To the downside, the market will more than likely go looking towards the lows again.
It is near the ¥70 level underneath, which has a certain amount of psychological as well as structural importance from a longer-term standpoint. To the upside, if the market were to crack above the 200-day EMA, it could change the entire look.
That being said, it seems to be all but impossible until we get that agreement between the Americans and the Chinese, as Australia is essentially “held hostage” to that external situation. There is a lot of volatility just waiting to happen, which will more than likely be in a negative manner.
- GBP/JPY pair forming rising wedge-like pattern
- British pound sits below the ¥130 level
- Still in a downtrend
The British pound has fallen a bit against the Japanese yen during trading on Wednesday, as the ¥130 level has offered a bit of resistance. Beyond that, there seems to be a lot of noise in this general vicinity as we have been shopping around for some time. We are a bit overextended, but at this point it makes quite a bit of sense that we remain a bit negative due to the fact that the Brexit still can’t be solved, and it’s very unlikely that were going to see that resolution anytime soon.
Granted, we have seen a couple of short-term headlines that suggest that perhaps people are willing to work with each other, but we’ve seen this movie before. It’s only a matter of time before the whole thing falls apart, because quite frankly there’s no way that these people were going to get it together.
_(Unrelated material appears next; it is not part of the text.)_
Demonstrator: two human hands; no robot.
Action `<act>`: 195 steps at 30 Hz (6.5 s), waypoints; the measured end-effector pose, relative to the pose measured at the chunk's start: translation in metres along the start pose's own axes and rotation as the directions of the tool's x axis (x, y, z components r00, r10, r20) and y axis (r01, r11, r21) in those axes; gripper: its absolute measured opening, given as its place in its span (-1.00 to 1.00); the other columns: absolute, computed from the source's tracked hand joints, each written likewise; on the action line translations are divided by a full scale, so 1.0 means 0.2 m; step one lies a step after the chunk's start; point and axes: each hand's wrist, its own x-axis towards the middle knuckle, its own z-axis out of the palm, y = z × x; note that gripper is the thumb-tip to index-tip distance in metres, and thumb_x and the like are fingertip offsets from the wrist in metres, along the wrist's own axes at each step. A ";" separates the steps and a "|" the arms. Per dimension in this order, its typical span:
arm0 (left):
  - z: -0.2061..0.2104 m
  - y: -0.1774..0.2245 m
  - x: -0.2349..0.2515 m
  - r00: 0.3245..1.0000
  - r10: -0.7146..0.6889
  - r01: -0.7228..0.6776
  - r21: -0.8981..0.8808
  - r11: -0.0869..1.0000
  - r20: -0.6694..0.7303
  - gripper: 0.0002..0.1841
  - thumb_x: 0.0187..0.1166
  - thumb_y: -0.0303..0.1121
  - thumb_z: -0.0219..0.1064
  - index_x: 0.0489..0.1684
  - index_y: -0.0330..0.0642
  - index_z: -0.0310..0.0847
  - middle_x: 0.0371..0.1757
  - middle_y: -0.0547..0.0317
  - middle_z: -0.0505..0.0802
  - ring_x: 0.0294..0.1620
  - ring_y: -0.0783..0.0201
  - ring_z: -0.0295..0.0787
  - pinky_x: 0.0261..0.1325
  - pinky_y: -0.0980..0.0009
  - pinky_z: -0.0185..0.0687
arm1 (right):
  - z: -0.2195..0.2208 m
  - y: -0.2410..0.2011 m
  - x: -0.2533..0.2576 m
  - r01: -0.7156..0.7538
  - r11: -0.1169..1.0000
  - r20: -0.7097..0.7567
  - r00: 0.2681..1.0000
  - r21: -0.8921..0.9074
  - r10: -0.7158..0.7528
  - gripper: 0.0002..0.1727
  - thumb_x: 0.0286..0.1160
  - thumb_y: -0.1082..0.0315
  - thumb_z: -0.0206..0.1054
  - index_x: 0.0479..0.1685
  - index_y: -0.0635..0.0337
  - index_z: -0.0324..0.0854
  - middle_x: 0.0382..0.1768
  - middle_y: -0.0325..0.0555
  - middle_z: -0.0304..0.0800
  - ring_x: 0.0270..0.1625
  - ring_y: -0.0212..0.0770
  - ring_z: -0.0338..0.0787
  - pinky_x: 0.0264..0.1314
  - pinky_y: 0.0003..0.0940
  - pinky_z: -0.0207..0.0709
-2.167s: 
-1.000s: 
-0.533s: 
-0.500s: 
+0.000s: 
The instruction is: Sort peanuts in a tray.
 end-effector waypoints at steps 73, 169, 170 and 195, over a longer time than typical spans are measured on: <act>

At this point, somebody has to capitulate, and it certainly doesn’t look like it’s about to happen.
Crucial round figure
The ¥130 level is a crucial round figure that attracts a lot of attention. That’s one of the main reasons why we continue to grind back and forth, as the level will catch a lot of headlines. We also have a bit of a rising wedge forming, which of course is a technically negative pattern. At this point, if we break down below the bottom of the candlestick for Wednesday, it’s likely that we will go looking towards the 126 young level underneath, which is the bottom of that pattern. Ultimately, if we were to break to the upside, it’s very likely that we would then go towards the 50 day EMA above.
The 50 day EMA above is near the ¥132.50 level, an area that has a certain amount of structural importance to it on short-term charts. This is a market that has been negative and will be negative, so it’s very interesting to see that there is a lot of noise.
The GBP/JPY pair is known as a risk barometer, as the Japanese yen is considered to be a safety currency. Typically, this pair will break down at times of concern, and the fact that we have the whole Brexit thing going on only adds more fuel to the fire. For a simple measurement of the strength of the British pound, you simply look at the GBP/USD pair. As it is negative, it means the British pound itself is negative. All currencies are measured against the US dollar by the time it’s all said and done.
Trading this market
Trading this market is quite simple. I’m a seller every time we try to rally, but I look for short-term signs of exhaustion in order to take advantage of what has been a very reliable and strong downtrend. In fact, buying this pair is all but impossible until the Brexit is solved and of course the geopolitical concerns, down.